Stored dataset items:

● ● ● ●

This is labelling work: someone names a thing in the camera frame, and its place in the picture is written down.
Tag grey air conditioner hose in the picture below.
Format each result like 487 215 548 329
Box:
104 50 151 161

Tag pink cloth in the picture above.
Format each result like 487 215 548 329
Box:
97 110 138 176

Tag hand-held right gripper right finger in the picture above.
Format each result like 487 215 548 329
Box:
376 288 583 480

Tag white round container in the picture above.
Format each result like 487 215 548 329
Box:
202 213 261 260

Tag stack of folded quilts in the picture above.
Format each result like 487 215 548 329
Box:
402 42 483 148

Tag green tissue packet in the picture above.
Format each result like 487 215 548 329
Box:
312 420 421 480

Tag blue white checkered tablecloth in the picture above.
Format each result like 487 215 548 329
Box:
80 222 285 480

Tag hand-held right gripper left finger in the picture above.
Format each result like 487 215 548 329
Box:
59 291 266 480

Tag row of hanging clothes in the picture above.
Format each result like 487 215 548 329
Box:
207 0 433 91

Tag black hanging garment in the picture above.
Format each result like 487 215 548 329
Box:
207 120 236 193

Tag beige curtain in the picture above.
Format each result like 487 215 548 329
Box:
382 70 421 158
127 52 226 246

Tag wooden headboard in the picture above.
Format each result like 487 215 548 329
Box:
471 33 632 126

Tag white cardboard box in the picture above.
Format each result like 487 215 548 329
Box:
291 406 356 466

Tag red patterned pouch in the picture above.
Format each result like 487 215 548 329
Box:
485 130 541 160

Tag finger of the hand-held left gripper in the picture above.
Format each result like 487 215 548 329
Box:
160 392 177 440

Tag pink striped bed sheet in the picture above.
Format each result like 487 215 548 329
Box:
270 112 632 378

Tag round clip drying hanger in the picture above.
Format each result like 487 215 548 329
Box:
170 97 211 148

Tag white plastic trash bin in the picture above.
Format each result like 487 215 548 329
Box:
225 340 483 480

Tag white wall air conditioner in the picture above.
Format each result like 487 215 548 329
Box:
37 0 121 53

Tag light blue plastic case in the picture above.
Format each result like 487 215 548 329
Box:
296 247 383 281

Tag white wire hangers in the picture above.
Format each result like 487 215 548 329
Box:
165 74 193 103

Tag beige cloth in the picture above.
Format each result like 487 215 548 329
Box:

● ● ● ●

All entries given above are to be printed again exactly.

This is labelling work: someone names a thing in the camera frame, and its place in the picture is written down.
Tag grey air conditioner hose in the picture below.
Format each result like 487 215 548 329
Box:
104 50 151 161

Tag pink cloth in the picture above.
Format each result like 487 215 548 329
Box:
97 110 138 176

Tag hand-held right gripper right finger in the picture above.
Format each result like 487 215 548 329
Box:
376 288 583 480

Tag white round container in the picture above.
Format each result like 487 215 548 329
Box:
202 213 261 260

Tag stack of folded quilts in the picture above.
Format each result like 487 215 548 329
Box:
402 42 483 148

Tag green tissue packet in the picture above.
Format each result like 487 215 548 329
Box:
312 420 421 480

Tag blue white checkered tablecloth in the picture above.
Format each result like 487 215 548 329
Box:
80 222 285 480

Tag hand-held right gripper left finger in the picture above.
Format each result like 487 215 548 329
Box:
59 291 266 480

Tag row of hanging clothes in the picture above.
Format each result like 487 215 548 329
Box:
207 0 433 91

Tag black hanging garment in the picture above.
Format each result like 487 215 548 329
Box:
207 120 236 193

Tag beige curtain in the picture above.
Format each result like 487 215 548 329
Box:
382 70 421 158
127 52 226 246

Tag wooden headboard in the picture above.
Format each result like 487 215 548 329
Box:
471 33 632 126

Tag white cardboard box in the picture above.
Format each result like 487 215 548 329
Box:
291 406 356 466

Tag red patterned pouch in the picture above.
Format each result like 487 215 548 329
Box:
485 130 541 160

Tag finger of the hand-held left gripper in the picture above.
Format each result like 487 215 548 329
Box:
160 392 177 440

Tag pink striped bed sheet in the picture above.
Format each result like 487 215 548 329
Box:
270 112 632 378

Tag round clip drying hanger in the picture above.
Format each result like 487 215 548 329
Box:
170 97 211 148

Tag white plastic trash bin in the picture above.
Format each result like 487 215 548 329
Box:
225 340 483 480

Tag white wall air conditioner in the picture above.
Format each result like 487 215 548 329
Box:
37 0 121 53

Tag light blue plastic case in the picture above.
Format each result like 487 215 548 329
Box:
296 247 383 281

Tag white wire hangers in the picture above.
Format each result like 487 215 548 329
Box:
165 74 193 103

Tag beige cloth in the picture above.
Format each result like 487 215 548 329
Box:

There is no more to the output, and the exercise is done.